Thankfully, though, Moneyball isn’t so much a contemplation on the importance of your multiplication tables as it is an old-fashioned redemption tale. Billy Beane (Brad Pitt), the general manager of the near-bankrupt Oakland Athletics, is himself a failed ball player, a man driven to prove to the world that he can at least see one thing through to a triumphant end. He realizes he has to completely change the game if his team has a chance at competing with the other Major League players, at least on the recruitment side. And change the game he does, with a scheme that’s seemingly so far-fetched and outrageous, so brazen in its shunning of good old-fashioned baseball traditions, that you get a sense that there’s no way it couldn’t have worked.
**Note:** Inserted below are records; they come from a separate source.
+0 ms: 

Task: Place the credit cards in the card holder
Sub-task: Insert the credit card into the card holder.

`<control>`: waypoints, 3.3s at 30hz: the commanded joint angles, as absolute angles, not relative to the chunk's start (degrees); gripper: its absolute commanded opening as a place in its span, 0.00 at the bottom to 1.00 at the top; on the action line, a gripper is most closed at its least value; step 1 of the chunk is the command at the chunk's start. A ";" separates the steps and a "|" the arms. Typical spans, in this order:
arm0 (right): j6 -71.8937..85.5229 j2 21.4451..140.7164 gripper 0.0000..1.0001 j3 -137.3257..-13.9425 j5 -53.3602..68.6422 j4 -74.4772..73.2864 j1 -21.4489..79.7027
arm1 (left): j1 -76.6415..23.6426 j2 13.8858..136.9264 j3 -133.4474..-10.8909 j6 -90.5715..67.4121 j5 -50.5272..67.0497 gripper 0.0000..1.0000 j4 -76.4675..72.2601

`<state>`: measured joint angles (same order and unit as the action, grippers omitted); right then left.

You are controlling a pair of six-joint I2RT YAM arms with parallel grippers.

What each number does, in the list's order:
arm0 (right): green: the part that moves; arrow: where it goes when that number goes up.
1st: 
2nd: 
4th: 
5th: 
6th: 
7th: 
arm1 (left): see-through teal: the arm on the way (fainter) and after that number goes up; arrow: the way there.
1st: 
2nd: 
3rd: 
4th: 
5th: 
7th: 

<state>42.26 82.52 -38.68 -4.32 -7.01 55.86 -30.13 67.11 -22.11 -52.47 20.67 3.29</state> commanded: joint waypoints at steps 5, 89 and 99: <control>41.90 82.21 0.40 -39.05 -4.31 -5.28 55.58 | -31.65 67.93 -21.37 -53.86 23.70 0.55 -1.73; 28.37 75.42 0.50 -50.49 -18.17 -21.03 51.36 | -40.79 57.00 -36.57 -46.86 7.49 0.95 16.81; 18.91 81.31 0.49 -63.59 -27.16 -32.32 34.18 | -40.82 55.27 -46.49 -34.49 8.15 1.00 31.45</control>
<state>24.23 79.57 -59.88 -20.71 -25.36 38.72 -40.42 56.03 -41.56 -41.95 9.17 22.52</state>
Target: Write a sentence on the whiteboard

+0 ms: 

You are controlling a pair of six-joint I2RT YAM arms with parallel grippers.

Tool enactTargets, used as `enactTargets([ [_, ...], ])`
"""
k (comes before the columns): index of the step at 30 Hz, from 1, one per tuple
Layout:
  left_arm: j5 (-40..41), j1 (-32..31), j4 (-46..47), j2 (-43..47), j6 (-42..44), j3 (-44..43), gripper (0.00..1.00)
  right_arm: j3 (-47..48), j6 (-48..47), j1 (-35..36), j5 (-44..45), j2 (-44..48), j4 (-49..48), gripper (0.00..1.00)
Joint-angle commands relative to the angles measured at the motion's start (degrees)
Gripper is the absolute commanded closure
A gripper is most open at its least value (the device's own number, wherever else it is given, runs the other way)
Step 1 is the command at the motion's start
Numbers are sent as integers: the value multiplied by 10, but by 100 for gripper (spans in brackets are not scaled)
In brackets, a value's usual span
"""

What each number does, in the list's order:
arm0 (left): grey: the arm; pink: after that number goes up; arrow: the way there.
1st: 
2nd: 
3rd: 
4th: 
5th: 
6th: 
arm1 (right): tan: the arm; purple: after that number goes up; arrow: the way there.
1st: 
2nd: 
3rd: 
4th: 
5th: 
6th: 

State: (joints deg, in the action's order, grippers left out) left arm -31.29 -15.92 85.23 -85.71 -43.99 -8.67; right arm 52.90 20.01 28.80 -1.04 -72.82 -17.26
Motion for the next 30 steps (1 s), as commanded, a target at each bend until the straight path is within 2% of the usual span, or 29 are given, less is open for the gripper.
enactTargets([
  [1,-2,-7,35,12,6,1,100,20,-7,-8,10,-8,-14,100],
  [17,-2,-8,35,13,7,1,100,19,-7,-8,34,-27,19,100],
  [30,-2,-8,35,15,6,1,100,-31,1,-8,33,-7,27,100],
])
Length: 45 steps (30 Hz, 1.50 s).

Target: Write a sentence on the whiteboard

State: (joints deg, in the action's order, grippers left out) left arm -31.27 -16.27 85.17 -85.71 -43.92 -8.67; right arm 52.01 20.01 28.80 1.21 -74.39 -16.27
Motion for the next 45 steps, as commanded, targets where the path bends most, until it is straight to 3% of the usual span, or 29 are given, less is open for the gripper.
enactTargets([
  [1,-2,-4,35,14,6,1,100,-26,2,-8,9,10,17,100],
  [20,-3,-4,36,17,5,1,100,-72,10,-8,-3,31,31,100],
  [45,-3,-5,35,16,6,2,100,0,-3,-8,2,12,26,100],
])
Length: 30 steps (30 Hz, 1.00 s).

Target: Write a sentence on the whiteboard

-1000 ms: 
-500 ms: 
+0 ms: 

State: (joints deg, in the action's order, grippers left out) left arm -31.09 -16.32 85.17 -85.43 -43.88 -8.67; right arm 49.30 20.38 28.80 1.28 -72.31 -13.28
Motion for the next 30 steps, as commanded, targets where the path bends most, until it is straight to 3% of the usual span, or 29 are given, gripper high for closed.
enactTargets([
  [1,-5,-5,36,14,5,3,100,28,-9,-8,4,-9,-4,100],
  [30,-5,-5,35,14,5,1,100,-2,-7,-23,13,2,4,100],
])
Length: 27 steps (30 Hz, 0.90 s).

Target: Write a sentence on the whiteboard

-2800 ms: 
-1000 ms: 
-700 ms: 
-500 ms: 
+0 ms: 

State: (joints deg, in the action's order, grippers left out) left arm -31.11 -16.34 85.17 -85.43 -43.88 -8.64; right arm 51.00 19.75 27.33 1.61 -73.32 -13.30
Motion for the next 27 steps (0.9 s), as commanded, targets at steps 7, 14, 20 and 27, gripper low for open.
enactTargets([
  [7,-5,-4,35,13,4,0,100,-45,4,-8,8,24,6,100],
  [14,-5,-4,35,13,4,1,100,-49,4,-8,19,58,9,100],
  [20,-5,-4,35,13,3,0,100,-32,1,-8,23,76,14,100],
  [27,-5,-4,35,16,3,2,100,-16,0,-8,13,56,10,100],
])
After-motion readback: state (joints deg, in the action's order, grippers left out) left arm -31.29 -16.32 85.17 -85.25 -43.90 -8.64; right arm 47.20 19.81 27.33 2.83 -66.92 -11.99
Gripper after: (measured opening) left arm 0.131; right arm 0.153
Beane’s partner in his vision quest is Peter Brand (Jonah Hill), a statistics whiz kid who conjures up a method to choose A-list (pun intended) potential players based on simple numbers. The theory is that alone these players aren’t much, but together as a team they’ll be an “Island of Misfit Toys” that will win games. The impatient, desperate Beane jumps into this plan head-first, ready to try anything — and anxious to show up the old-timer scouts who think they’re both crazy for trying to change something that’s “worked for years.”

And change it they do, conjuring a group of players that win a whopping twenty games in a row. True, the A’s never won the World Series, but still, that’s pretty damn impressive for a team that was previously about one dollar from ceasing to exist.

As awe-inspiring as the Athletics end up being, Pitt and Hill make for the best team in Moneyball, their victories off the field as exciting and cheer-worthy as any other more traditional kind of triumph in a sports movie. They’re a terrific odd couple, with Pitt’s nervous energy and sly sense of humor mixing nicely with Hill’s understated and often quietly bewildered numbers man. In fact, this might be Hill’s best performance to date — he does wonders with his reactionary role, much the same way that Andrew Garfield did as the increasingly exasperated Eduardo in The Social Network.

Moneyball isn’t quite as “big” or “relevant” as director Bennett Miller would like to believe it is. The film seems to want to serve as an iconic example of how one should forget the past and embrace the future, or as an extended metaphor for the importance of embracing change and thinking outside of the box. However, Beane’s story is actually more personal and humble than that, and one that’s in and of itself worth telling outside of any more “universal” context — when the film is focused on him and the little details of his seemingly insurmountable task (which, thankfully, is usually) rather than trying to “say something,” Moneyball is a fascinating character study, one that more often than not trumps its own loftier ambitions.